## Exercise objective
Check each line of the material, and show the ones that include the word "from".

## Supplied data
-- Opening Marker --

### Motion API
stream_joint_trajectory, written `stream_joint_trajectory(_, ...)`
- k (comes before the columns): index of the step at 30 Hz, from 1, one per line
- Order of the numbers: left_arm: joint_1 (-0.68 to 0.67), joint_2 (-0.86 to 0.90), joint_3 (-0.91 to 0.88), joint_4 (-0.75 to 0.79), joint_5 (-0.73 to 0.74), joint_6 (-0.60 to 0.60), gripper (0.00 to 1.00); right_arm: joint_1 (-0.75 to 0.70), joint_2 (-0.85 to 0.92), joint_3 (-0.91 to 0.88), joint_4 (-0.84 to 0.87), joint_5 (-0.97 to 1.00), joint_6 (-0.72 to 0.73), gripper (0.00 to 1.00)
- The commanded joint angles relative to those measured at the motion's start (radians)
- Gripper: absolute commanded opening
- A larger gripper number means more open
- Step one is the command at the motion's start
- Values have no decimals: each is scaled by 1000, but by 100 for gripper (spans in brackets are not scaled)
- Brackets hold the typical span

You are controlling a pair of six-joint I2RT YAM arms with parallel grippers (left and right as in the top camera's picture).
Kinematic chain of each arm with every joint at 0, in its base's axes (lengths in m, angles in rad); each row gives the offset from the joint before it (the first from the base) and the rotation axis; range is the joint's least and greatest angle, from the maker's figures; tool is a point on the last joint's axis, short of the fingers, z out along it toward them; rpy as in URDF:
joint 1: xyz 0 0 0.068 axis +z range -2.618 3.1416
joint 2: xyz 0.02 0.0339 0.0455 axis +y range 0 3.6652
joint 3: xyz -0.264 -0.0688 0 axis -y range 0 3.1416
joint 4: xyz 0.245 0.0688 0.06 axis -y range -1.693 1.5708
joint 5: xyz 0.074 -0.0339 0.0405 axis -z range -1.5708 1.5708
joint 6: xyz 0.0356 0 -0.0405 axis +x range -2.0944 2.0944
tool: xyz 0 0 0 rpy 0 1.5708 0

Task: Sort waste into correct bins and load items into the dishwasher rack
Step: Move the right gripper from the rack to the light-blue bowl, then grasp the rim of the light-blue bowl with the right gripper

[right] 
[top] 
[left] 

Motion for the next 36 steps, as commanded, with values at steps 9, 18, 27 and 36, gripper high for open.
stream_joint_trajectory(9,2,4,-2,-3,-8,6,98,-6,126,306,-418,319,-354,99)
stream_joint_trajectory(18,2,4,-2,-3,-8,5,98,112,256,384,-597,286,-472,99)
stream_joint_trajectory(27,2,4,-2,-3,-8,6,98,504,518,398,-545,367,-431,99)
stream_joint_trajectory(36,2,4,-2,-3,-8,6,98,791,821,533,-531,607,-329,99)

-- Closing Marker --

## Result below
- k (comes before the columns): index of the step at 30 Hz, from 1, one per line
Kinematic chain of each arm with every joint at 0, in its base's axes (lengths in m, angles in rad); each row gives the offset from the joint before it (the first from the base) and the rotation axis; range is the joint's least and greatest angle, from the maker's figures; tool is a point on the last joint's axis, short of the fingers, z out along it toward them; rpy as in URDF:
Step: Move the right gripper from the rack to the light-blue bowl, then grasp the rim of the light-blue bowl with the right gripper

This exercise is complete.